[ASSIGNMENT]:
What is needed is an exact repetition of the lines from the first one in the data through the line with "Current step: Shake", with no pictures.

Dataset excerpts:
== Segment start ==
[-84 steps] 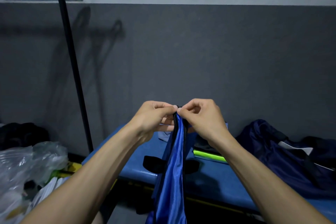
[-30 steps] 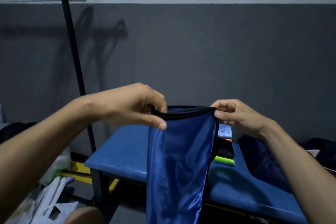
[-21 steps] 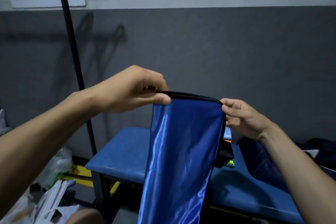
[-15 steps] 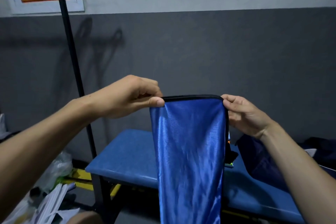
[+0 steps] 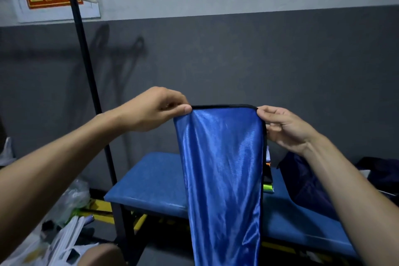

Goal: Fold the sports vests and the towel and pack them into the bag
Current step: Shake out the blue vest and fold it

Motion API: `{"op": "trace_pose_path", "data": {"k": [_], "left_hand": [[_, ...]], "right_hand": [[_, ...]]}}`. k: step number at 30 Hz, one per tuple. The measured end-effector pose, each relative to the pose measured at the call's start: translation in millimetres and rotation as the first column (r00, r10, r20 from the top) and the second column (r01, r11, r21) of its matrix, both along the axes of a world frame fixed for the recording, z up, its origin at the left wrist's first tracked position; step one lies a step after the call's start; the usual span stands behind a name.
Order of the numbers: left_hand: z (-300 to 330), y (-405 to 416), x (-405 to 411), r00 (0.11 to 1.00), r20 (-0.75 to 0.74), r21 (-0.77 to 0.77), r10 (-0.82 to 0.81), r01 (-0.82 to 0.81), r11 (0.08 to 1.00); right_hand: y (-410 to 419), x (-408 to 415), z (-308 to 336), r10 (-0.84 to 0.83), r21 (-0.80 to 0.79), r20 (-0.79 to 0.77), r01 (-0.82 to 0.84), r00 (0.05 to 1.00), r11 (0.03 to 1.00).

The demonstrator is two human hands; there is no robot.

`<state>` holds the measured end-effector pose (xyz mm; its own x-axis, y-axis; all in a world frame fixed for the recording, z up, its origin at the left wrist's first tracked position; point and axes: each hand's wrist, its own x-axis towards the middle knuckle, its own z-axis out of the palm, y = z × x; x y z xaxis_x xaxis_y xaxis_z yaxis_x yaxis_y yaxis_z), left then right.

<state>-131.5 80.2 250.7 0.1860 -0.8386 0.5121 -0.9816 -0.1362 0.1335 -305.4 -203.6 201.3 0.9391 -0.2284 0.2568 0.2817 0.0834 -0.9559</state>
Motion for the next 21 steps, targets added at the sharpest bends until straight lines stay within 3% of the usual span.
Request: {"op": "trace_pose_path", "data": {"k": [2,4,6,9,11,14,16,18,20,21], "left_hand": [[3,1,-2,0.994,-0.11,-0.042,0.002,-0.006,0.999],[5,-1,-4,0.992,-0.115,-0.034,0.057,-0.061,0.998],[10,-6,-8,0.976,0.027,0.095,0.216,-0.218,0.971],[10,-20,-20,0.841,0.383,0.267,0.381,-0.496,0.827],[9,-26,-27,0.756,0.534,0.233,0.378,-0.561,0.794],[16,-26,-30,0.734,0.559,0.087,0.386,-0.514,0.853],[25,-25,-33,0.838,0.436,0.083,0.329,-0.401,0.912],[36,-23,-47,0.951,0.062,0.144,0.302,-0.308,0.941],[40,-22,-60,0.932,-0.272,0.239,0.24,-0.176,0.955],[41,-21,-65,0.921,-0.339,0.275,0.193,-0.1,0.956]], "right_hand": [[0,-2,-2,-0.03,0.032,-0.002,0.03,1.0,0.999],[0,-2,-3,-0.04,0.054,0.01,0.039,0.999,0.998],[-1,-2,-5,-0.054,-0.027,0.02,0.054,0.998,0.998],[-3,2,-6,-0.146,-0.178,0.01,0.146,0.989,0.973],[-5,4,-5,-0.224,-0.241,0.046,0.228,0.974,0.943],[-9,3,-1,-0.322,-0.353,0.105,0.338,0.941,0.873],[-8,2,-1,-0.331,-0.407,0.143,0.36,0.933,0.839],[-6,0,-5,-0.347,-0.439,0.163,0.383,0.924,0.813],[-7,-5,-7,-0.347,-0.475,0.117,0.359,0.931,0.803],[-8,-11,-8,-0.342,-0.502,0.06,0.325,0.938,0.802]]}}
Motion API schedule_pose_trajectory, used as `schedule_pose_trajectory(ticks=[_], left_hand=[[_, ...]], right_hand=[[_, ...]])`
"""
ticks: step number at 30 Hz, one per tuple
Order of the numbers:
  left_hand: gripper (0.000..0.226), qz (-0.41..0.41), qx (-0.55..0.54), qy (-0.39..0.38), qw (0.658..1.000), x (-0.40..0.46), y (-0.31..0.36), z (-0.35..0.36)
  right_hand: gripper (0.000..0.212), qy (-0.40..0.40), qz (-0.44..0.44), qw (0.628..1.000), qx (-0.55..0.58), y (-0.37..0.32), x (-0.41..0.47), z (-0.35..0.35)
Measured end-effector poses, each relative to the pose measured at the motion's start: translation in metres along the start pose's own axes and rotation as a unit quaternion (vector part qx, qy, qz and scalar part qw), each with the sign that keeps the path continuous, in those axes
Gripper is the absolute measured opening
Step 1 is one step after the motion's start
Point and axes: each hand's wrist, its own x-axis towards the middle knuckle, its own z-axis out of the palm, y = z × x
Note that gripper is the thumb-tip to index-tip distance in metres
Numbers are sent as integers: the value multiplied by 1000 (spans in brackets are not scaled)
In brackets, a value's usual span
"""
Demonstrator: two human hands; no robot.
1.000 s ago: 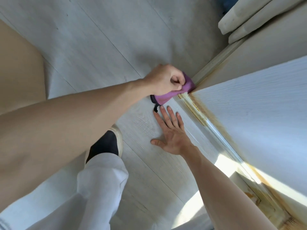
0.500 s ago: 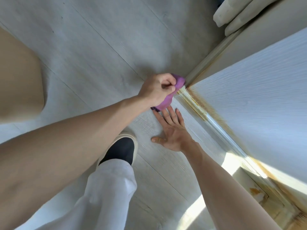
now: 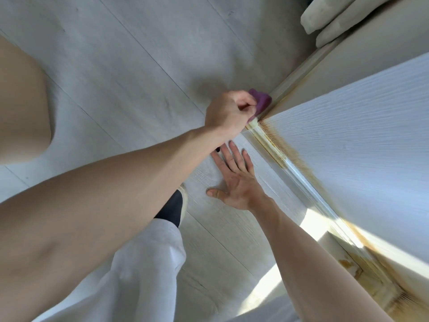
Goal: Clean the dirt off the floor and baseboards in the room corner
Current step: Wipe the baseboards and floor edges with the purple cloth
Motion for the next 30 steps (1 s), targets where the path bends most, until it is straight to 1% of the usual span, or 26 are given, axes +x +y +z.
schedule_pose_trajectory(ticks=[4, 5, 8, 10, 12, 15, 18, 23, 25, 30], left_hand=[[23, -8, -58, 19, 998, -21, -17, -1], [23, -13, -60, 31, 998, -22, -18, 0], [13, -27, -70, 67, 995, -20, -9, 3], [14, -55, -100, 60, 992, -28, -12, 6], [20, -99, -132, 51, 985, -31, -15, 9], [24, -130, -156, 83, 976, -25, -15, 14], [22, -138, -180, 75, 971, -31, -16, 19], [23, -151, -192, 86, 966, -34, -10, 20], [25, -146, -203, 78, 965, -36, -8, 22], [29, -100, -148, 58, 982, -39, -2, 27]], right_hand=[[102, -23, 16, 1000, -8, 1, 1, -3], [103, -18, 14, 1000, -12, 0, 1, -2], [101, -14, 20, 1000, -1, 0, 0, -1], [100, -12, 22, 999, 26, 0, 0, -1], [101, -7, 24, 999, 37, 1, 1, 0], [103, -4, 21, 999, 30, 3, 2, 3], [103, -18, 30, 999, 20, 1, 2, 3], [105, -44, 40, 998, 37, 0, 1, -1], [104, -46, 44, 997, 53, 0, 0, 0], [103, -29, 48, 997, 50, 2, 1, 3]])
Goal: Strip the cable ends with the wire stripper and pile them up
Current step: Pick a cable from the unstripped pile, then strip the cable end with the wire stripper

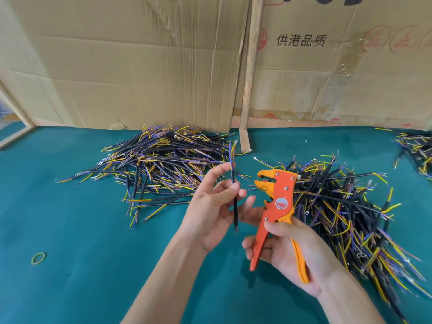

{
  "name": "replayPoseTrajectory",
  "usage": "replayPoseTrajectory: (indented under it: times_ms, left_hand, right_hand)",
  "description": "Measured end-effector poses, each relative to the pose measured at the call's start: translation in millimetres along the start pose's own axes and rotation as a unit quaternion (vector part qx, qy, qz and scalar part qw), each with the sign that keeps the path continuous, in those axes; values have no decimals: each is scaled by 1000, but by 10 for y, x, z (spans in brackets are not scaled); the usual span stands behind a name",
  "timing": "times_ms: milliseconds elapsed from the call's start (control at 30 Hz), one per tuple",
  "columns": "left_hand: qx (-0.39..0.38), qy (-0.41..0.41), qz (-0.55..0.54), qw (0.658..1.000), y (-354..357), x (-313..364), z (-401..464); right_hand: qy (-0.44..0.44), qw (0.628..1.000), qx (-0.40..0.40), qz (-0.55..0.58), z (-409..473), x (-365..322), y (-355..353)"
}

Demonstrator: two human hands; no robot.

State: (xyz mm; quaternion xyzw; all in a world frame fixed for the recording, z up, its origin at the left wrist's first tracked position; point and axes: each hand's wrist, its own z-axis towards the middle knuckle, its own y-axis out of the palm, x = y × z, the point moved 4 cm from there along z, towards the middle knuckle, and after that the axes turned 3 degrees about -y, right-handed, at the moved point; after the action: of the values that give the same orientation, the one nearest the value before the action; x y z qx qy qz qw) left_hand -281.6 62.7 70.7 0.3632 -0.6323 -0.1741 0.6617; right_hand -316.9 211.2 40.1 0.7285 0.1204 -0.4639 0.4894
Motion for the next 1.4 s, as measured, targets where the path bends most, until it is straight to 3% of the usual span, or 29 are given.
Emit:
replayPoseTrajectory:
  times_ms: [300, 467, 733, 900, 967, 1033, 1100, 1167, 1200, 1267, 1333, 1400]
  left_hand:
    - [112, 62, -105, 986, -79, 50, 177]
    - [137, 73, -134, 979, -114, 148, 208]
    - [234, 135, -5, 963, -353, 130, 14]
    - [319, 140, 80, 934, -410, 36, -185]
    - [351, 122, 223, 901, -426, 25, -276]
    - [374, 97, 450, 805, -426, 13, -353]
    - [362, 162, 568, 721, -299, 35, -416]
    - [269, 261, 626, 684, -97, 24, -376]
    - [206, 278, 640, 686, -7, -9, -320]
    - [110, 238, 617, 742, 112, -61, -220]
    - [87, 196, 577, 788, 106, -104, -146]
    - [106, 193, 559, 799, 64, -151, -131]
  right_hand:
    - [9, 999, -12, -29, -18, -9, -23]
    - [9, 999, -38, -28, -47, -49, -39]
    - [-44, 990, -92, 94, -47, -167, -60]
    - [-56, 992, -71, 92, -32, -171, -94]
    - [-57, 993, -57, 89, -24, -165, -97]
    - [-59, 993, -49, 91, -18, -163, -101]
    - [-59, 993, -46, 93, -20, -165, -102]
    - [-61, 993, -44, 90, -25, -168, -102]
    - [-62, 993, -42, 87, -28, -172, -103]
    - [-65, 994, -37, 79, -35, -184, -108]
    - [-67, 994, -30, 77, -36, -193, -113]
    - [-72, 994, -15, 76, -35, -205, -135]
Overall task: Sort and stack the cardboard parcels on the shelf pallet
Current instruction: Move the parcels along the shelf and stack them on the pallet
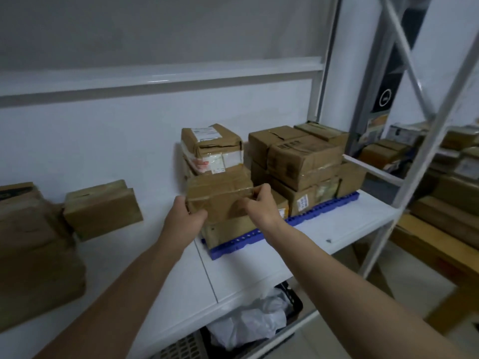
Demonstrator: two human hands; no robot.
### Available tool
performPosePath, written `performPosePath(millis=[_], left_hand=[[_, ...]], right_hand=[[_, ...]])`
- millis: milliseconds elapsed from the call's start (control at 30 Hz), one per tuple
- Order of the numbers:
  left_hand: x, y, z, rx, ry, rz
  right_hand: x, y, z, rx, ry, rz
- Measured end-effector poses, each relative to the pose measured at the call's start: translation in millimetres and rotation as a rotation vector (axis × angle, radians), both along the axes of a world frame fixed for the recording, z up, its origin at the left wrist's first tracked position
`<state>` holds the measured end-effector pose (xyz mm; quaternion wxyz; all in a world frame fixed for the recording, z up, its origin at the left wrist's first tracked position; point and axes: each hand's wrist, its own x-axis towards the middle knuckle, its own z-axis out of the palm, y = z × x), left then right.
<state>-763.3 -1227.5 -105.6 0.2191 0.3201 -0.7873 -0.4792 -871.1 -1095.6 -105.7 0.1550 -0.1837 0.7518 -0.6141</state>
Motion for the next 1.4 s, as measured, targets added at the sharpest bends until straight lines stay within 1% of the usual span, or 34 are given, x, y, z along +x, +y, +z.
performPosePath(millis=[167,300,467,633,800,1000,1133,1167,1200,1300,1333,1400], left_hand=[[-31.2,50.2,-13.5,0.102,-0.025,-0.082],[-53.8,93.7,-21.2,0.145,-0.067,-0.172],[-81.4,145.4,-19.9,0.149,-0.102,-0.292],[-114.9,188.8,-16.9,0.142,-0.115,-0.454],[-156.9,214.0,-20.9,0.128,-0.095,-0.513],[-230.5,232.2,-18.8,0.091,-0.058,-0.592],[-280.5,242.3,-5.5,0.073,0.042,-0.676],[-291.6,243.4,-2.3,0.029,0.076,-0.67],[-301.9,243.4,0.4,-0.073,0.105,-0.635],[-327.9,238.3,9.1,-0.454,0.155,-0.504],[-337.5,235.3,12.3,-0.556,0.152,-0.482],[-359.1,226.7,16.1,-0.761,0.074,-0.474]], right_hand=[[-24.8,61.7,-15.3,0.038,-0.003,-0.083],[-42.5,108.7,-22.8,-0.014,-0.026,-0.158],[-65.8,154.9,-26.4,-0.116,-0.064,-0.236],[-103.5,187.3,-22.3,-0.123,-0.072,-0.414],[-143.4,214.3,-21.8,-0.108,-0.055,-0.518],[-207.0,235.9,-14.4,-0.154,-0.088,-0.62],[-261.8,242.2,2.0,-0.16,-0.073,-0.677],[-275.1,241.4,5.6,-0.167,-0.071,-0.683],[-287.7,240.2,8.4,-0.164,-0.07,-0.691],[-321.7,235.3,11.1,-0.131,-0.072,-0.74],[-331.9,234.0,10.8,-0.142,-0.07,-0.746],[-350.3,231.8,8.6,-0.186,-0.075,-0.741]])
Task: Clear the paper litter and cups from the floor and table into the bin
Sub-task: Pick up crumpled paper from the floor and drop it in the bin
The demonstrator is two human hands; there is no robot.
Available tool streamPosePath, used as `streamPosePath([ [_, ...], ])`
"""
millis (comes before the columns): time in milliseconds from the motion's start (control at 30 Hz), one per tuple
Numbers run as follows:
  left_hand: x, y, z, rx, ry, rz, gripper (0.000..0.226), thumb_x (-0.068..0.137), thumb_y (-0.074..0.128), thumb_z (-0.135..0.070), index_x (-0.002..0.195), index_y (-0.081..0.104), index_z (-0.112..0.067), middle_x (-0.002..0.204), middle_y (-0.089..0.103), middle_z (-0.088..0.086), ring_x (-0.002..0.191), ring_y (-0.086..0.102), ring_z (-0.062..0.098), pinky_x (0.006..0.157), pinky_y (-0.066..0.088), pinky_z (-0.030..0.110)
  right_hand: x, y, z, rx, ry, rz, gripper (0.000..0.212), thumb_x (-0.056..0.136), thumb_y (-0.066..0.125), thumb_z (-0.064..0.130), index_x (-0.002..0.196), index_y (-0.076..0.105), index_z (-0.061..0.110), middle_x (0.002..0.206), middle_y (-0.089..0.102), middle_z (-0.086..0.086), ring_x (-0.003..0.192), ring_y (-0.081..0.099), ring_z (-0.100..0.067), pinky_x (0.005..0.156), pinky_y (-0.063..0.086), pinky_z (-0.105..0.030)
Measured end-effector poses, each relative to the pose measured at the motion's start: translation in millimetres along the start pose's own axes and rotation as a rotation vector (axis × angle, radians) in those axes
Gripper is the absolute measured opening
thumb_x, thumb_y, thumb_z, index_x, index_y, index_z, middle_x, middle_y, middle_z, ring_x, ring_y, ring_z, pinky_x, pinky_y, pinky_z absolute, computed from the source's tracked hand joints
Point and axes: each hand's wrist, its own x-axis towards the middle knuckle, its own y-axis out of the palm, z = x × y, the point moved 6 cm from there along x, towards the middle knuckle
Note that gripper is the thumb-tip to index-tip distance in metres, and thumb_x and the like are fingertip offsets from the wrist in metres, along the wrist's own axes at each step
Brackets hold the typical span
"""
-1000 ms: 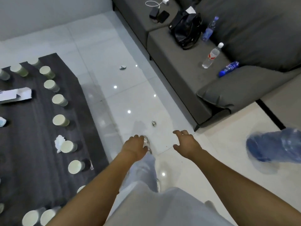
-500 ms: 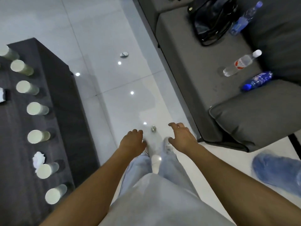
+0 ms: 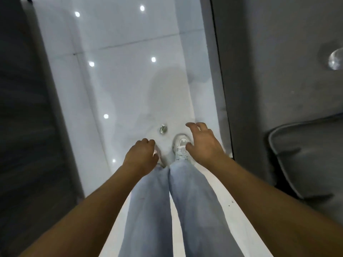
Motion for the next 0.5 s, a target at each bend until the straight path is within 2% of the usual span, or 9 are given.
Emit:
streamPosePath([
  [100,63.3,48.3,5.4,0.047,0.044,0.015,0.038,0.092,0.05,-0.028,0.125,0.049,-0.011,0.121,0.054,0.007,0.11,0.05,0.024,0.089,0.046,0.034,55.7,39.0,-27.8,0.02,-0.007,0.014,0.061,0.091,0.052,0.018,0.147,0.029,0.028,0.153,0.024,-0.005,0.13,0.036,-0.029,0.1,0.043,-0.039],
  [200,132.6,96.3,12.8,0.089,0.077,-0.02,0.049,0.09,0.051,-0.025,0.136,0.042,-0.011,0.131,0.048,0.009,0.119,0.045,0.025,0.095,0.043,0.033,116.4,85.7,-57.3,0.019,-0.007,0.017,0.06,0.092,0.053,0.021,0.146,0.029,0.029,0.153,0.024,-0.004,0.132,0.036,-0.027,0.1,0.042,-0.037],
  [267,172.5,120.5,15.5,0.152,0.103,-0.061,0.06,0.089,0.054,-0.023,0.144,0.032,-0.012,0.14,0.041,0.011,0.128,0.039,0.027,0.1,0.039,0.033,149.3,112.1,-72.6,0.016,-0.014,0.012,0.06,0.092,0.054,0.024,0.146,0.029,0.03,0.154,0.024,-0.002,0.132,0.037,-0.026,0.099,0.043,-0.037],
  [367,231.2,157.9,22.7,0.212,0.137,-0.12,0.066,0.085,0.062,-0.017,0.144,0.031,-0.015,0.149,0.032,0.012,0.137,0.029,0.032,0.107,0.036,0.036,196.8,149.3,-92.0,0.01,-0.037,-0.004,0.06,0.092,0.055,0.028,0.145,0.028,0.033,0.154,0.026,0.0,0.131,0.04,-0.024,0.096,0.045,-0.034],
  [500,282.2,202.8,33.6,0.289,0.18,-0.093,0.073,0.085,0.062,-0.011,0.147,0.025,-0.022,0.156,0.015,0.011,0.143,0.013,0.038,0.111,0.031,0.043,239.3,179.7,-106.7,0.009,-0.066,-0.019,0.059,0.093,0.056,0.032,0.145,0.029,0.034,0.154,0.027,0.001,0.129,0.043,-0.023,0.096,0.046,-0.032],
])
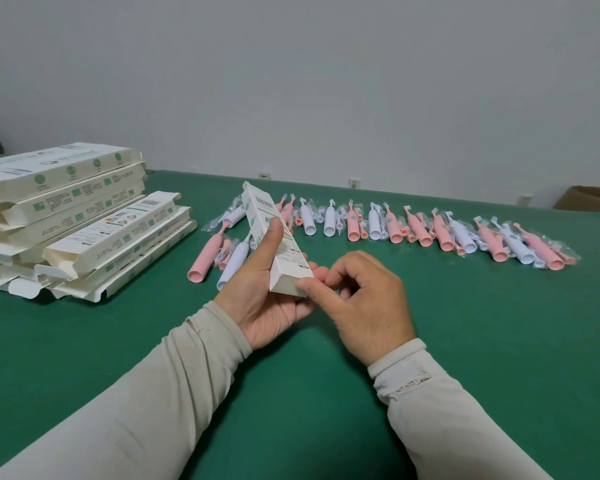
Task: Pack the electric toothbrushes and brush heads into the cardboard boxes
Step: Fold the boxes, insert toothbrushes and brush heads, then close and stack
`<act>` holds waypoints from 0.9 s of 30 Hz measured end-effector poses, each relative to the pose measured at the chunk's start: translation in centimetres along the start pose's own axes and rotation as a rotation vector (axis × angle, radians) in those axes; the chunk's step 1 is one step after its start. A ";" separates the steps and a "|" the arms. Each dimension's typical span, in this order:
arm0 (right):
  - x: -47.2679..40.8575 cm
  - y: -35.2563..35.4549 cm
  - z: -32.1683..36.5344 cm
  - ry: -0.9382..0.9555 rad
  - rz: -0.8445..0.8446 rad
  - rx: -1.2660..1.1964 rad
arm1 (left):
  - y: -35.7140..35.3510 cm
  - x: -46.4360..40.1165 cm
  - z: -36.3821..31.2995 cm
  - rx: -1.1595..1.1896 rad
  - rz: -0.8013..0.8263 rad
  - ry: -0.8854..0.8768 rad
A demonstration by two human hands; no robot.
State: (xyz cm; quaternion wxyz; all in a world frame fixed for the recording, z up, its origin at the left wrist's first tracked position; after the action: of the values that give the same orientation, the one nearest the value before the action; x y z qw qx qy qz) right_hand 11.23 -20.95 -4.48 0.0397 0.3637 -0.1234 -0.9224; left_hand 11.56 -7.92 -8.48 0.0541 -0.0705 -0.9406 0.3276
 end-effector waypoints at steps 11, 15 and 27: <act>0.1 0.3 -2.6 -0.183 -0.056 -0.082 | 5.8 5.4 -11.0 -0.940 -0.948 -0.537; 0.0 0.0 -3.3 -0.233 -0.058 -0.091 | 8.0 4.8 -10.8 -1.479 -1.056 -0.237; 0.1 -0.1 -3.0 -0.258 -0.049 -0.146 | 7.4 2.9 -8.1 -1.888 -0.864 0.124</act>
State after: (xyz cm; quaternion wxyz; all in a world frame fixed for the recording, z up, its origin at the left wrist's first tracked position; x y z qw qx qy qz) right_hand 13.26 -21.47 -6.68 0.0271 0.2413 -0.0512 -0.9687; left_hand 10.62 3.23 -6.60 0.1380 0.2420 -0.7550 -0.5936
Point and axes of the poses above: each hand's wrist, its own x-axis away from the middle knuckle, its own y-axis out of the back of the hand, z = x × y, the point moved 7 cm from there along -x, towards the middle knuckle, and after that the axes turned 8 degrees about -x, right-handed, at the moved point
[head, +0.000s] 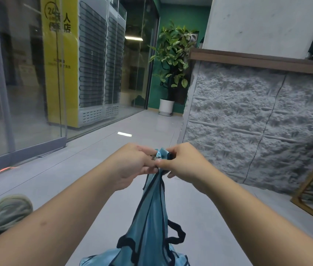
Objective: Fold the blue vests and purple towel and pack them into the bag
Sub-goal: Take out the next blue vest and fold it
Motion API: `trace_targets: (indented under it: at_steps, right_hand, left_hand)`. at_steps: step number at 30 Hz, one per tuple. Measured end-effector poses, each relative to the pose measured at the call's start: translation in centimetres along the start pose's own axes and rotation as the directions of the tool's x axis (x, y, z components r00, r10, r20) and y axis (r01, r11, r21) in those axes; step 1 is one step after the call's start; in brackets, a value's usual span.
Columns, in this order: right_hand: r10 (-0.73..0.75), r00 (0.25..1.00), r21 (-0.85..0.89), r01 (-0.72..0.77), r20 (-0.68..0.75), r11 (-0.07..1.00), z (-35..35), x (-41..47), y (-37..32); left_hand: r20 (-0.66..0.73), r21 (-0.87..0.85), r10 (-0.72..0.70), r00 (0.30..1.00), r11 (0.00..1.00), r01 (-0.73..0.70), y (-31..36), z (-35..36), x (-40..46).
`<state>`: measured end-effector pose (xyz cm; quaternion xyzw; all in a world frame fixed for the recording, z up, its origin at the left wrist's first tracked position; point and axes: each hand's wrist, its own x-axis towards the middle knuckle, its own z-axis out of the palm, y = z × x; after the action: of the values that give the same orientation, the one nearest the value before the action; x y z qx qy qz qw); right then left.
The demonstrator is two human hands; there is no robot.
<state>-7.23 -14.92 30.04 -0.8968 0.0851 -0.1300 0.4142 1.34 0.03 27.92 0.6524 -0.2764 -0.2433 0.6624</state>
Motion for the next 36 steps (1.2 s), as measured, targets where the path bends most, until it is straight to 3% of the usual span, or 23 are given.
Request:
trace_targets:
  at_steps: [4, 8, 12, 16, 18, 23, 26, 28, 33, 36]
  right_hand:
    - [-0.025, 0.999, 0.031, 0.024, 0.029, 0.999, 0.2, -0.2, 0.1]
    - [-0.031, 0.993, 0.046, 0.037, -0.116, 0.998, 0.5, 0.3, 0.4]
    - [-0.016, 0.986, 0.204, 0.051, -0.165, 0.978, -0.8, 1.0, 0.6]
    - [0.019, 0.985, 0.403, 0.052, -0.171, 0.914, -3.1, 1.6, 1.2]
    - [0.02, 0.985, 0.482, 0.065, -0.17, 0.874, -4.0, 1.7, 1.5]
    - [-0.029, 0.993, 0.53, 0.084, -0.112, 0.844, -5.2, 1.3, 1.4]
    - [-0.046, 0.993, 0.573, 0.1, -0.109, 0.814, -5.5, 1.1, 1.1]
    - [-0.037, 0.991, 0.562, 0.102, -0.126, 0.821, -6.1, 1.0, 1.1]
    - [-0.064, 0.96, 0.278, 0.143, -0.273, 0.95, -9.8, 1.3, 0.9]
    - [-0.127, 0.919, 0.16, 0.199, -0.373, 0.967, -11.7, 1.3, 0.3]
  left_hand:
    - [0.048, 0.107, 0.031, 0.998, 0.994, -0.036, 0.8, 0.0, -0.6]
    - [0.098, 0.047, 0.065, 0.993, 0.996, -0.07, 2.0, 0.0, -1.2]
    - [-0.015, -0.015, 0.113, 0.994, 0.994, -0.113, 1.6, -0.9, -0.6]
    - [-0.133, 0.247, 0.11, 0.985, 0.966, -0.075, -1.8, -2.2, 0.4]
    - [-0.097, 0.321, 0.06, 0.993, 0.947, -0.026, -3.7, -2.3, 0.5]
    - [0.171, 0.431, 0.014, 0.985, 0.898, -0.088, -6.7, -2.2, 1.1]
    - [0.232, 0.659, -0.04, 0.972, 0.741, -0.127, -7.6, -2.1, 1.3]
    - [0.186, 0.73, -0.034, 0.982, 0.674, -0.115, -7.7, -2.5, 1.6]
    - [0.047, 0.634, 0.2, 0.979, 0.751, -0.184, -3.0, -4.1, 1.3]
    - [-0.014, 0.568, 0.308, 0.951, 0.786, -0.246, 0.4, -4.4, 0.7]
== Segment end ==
[OUTPUT]:
[-84 steps] 
[-30 steps] 
[-21 steps] 
[-15 steps] 
[+0 steps] 

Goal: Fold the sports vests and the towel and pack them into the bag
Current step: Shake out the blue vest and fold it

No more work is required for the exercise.